Он снова смотрит на ягоду, ловит ее двумя пальцами и засовывает в рот. Я откашливаюсь, чтобы привлечь внимание, говорю серьезным тоном:
- И что ты решил?
- Змей.
- Я выглядывал, похоже, ветер сильный.
- А разве ветра не должно быть, разве это плохо?
- Должен. Но не такой сильный. Ветер очень сильный.
- Так у нас ничего не получится?
- Мы попробуем. Но я ничего не обещаю.
Пока я достаю из шкафа змея, Мартин сам одевается. Я сказал ему, что будет тепло, и, похоже, он собирается надеть футболку на футболку. Осталось еще только газеты вокруг ног обернуть, и получится вылитый миниатюрный бомж. Я не снимаю вторую футболку. Никто его сегодня не увидит. Помогаю натянуть через голову свитер, и мы отправляемся. Проходим мимо парковки, закрытого супермаркета, алкоголиков, свернувшихся калачиком на скамейках, с натянутыми на уши воротниками и высовывающимися из рукавов пивными бутылками. Если бы не они, можно было бы вообразить, что мы с Мартином - последние оставшиеся на земле люди.
Пока мы дошли до парка, небо потемнело.
Деревья кренятся.
Направление ветра меняется, и они выпрямляются. Чтобы снова оказаться прижатыми следующим порывом.
В нашу сторону идет мужчина с лабрадором на поводке. Спешит изо всех сил, лица почти не видно между шапкой и воротником куртки. Собака беспокоится, не находит себе места. Чувствует что-то в воздухе, чувствует, что-то будет, какое-то напряжение. При первых признаках приближающейся грозы мы убираем змея. Значит, видеофильмы и попкорн. А собака - крупный щенок - возится с травой, забегает вперед, насколько позволяет поводок, вытягивает его во всю длину. Бежит обратно, пытается замотать хозяина. Он останавливается, переступает пару раз ногами, как переболевший полиомиелитом танцор, и освобождается от поводка.
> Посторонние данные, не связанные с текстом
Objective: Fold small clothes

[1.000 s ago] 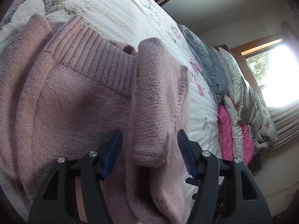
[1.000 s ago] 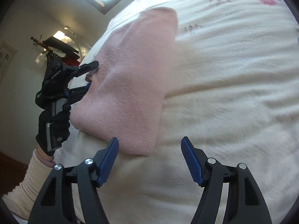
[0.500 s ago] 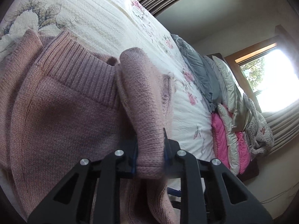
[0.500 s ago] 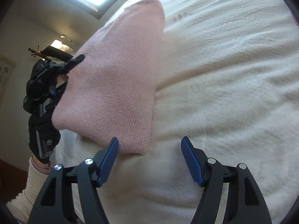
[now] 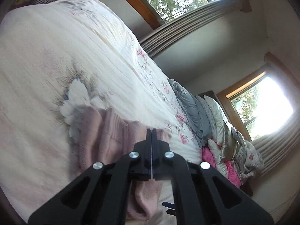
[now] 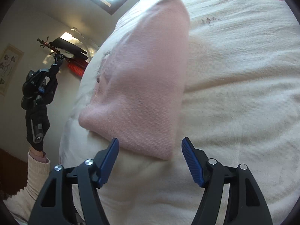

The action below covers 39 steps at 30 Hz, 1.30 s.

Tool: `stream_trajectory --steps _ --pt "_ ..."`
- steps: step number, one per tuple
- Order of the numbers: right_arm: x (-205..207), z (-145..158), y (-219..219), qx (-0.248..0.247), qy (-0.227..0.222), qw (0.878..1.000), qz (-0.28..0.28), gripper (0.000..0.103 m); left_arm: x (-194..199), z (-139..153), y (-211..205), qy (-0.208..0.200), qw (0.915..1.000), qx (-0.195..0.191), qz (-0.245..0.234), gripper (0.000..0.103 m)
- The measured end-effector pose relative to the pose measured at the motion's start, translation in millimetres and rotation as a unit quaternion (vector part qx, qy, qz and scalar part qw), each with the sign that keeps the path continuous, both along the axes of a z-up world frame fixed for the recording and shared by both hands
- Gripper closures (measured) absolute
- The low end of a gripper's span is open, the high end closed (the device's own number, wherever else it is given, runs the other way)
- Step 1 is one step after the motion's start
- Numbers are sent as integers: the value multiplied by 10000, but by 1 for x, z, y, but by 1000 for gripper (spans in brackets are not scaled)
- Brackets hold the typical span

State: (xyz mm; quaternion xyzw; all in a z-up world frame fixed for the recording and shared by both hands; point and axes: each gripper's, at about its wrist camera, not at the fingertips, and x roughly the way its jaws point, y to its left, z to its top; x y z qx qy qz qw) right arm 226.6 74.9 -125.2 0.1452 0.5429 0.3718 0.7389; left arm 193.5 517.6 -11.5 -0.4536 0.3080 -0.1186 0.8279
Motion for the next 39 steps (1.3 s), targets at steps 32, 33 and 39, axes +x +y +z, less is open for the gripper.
stream_trajectory --steps 32,33,39 --pt "4 -21 -7 -176 63 9998 49 33 49 -109 -72 1243 9822 219 -1391 45" --pt "4 -20 -3 -160 70 9998 51 33 52 -109 -74 1196 9822 108 -1444 45" --pt "4 -14 2 -197 35 9998 90 33 70 -114 -93 1272 9795 -25 -1563 44"
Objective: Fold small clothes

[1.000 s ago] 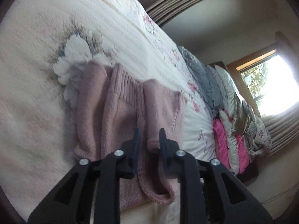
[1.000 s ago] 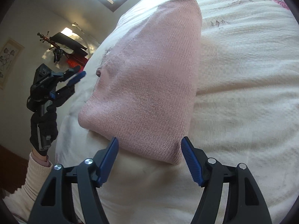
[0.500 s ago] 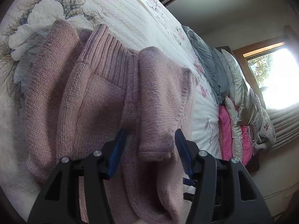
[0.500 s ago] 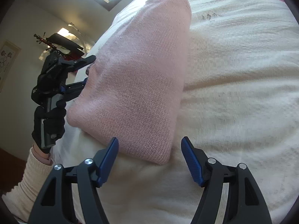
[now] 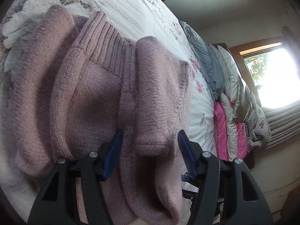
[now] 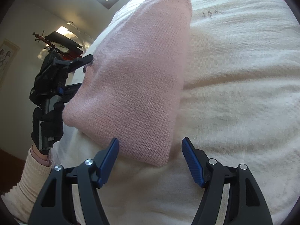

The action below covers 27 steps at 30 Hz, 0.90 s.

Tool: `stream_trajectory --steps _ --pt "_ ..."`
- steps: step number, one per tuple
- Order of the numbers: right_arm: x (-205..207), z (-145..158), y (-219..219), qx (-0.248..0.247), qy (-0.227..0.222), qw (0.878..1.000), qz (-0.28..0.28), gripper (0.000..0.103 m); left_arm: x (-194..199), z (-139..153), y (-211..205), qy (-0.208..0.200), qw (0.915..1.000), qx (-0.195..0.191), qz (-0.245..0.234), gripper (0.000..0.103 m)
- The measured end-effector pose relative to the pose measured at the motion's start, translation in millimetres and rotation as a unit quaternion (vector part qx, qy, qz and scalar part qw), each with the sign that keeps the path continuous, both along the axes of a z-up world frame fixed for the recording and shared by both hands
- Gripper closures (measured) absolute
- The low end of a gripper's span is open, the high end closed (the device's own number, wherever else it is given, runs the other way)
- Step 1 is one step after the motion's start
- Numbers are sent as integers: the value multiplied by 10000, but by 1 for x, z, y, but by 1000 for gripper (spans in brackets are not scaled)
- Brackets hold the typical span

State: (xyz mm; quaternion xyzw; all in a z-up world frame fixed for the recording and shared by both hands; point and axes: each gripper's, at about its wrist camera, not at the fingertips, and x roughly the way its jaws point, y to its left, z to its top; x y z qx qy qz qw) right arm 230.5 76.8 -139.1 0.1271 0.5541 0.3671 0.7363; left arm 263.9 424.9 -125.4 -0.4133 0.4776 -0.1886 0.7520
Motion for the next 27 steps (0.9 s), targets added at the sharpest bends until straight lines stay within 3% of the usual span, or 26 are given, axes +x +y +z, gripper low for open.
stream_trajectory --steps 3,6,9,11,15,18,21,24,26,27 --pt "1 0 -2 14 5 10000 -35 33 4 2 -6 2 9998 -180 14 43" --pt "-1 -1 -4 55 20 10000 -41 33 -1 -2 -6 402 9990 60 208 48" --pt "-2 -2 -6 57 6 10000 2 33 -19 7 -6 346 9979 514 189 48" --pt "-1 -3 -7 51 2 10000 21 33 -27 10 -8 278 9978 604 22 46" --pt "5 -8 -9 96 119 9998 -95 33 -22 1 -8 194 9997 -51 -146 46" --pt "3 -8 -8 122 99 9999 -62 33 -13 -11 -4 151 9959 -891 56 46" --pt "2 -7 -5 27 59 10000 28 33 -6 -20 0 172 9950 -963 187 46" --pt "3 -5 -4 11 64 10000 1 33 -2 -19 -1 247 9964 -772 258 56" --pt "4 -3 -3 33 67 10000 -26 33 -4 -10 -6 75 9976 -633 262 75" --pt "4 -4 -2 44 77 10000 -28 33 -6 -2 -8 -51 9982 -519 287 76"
Мы идем по дорожке, глядя на темно-зеленую воду, покрытую рябью, будто по ней провели невидимой вилкой. Утки залегли у берегов, прячут головы, только лапки торчат. Только пива им и не хватает, говорю я Мартину, он непонимающе на меня смотрит, даже пытаться не буду объяснять.
Наполовину обогнув парк, сворачиваем на дорожку, ведущую вправо, вот мы и дошли до холма. Зеленая трава, пологий склон, зимой с него катается детвора.
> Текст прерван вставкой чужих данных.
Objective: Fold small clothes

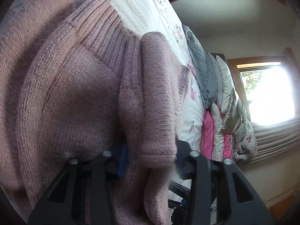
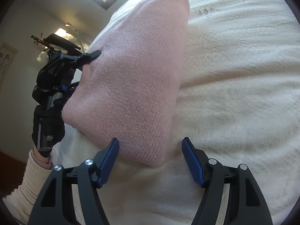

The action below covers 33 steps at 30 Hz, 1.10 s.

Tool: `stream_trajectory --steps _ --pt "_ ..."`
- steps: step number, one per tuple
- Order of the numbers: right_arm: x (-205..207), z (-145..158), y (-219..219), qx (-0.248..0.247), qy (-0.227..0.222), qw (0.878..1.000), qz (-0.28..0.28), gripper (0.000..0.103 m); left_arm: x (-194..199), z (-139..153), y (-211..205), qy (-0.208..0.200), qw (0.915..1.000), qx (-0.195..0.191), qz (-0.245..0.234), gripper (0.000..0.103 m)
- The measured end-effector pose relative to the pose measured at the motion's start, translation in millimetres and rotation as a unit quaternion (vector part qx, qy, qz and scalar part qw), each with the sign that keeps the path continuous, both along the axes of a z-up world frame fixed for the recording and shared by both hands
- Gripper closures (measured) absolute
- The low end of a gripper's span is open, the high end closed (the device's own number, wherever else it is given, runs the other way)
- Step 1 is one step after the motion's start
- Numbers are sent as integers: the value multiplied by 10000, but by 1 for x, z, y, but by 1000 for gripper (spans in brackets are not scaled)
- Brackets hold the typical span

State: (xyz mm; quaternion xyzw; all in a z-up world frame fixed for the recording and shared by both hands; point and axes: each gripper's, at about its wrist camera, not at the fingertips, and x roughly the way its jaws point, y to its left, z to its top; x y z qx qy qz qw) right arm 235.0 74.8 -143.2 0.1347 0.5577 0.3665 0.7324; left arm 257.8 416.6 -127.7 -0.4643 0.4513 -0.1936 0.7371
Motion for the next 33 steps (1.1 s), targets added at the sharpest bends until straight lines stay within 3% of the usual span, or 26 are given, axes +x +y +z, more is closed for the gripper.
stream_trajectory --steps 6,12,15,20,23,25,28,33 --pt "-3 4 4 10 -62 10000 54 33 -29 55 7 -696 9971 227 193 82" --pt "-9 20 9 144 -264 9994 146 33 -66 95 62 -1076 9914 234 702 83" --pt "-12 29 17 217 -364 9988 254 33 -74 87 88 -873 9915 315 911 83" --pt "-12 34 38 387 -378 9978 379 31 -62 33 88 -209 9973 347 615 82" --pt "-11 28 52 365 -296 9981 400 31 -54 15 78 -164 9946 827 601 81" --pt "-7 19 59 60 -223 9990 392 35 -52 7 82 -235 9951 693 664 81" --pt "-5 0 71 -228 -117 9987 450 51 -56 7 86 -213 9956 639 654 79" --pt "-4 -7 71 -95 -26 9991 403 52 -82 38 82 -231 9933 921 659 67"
Шум машин, доносящийся с магистрали, отсюда едва различим, превратился в еле слышное гудение.
Мартин снимает шарф и поднимает его в воздух. Шарф в его руке развевается.
- Хороший ветер, пап, ну правда хороший.
- Надень-ка шарф.
Я пытаюсь вытащить змея из сумки, не поломав крыльев, я так с ним осторожничал, очень рад, что он в целости и сохранности.